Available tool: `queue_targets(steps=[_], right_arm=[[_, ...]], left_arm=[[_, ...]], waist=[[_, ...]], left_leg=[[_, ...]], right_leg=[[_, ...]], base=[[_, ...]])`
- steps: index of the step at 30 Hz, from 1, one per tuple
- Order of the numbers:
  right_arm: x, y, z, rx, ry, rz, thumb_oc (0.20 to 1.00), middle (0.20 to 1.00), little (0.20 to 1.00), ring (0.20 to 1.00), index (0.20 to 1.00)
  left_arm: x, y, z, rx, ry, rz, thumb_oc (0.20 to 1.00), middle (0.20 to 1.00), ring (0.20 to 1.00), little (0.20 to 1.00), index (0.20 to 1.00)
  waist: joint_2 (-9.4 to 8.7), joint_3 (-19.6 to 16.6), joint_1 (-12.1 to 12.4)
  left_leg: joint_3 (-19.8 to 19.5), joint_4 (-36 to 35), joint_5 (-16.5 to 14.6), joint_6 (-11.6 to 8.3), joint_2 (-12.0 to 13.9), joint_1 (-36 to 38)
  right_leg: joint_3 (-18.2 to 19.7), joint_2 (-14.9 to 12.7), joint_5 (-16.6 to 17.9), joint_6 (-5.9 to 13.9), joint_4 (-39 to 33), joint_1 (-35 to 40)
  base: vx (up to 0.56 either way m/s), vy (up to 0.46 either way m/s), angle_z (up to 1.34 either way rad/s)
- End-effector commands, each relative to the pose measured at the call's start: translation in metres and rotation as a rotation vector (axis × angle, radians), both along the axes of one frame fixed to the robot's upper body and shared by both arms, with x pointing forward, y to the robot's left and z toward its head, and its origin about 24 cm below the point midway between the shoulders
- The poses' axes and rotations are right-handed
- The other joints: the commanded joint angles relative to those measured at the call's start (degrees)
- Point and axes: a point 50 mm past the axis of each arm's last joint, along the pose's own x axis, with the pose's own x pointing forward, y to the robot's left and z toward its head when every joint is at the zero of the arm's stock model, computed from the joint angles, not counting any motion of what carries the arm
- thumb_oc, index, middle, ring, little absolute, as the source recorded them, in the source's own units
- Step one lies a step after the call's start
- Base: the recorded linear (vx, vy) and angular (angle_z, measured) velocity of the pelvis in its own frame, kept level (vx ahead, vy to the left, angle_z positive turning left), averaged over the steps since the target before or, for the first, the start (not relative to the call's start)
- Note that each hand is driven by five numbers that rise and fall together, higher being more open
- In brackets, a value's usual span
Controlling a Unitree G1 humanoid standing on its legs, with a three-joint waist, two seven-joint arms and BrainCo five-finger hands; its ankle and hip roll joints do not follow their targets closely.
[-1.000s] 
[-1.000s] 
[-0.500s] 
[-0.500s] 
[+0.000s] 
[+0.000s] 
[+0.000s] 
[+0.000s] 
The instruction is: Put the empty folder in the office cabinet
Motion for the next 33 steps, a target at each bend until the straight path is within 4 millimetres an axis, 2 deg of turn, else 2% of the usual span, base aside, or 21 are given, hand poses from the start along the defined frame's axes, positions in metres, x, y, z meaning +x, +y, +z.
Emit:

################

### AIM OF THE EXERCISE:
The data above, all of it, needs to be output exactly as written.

### WRITTEN RESPONSE:
Available tool: `queue_targets(steps=[_], right_arm=[[_, ...]], left_arm=[[_, ...]], waist=[[_, ...]], left_leg=[[_, ...]], right_leg=[[_, ...]], base=[[_, ...]])`
- steps: index of the step at 30 Hz, from 1, one per tuple
- Order of the numbers:
  right_arm: x, y, z, rx, ry, rz, thumb_oc (0.20 to 1.00), middle (0.20 to 1.00), little (0.20 to 1.00), ring (0.20 to 1.00), index (0.20 to 1.00)
  left_arm: x, y, z, rx, ry, rz, thumb_oc (0.20 to 1.00), middle (0.20 to 1.00), ring (0.20 to 1.00), little (0.20 to 1.00), index (0.20 to 1.00)
  waist: joint_2 (-9.4 to 8.7), joint_3 (-19.6 to 16.6), joint_1 (-12.1 to 12.4)
  left_leg: joint_3 (-19.8 to 19.5), joint_4 (-36 to 35), joint_5 (-16.5 to 14.6), joint_6 (-11.6 to 8.3), joint_2 (-12.0 to 13.9), joint_1 (-36 to 38)
  right_leg: joint_3 (-18.2 to 19.7), joint_2 (-14.9 to 12.7), joint_5 (-16.6 to 17.9), joint_6 (-5.9 to 13.9), joint_4 (-39 to 33), joint_1 (-35 to 40)
  base: vx (up to 0.56 either way m/s), vy (up to 0.46 either way m/s), angle_z (up to 1.34 either way rad/s)
- End-effector commands, each relative to the pose measured at the call's start: translation in metres and rotation as a rotation vector (axis × angle, radians), both along the axes of one frame fixed to the robot's upper body and shared by both arms, with x pointing forward, y to the robot's left and z toward its head, and its origin about 24 cm below the point midway between the shoulders
- The poses' axes and rotations are right-handed
- The other joints: the commanded joint angles relative to those measured at the call's start (degrees)
- Point and axes: a point 50 mm past the axis of each arm's last joint, along the pose's own x axis, with the pose's own x pointing forward, y to the robot's left and z toward its head when every joint is at the zero of the arm's stock model, computed from the joint angles, not counting any motion of what carries the arm
- thumb_oc, index, middle, ring, little absolute, as the source recorded them, in the source's own units
- Step one lies a step after the call's start
- Base: the recorded linear (vx, vy) and angular (angle_z, measured) velocity of the pelvis in its own frame, kept level (vx ahead, vy to the left, angle_z positive turning left), averaged over the steps since the target before or, for the first, the start (not relative to the call's start)
- Note that each hand is driven by five numbers that rise and fall together, higher being more open
- In brackets, a value's usual span
Controlling a Unitree G1 humanoid standing on its legs, with a three-joint waist, two seven-joint arms and BrainCo five-finger hands; its ankle and hip roll joints do not follow their targets closely.
[-1.000s] 
[-1.000s] 
[-0.500s] 
[-0.500s] 
[+0.000s] 
[+0.000s] 
[+0.000s] 
[+0.000s] 
The instruction is: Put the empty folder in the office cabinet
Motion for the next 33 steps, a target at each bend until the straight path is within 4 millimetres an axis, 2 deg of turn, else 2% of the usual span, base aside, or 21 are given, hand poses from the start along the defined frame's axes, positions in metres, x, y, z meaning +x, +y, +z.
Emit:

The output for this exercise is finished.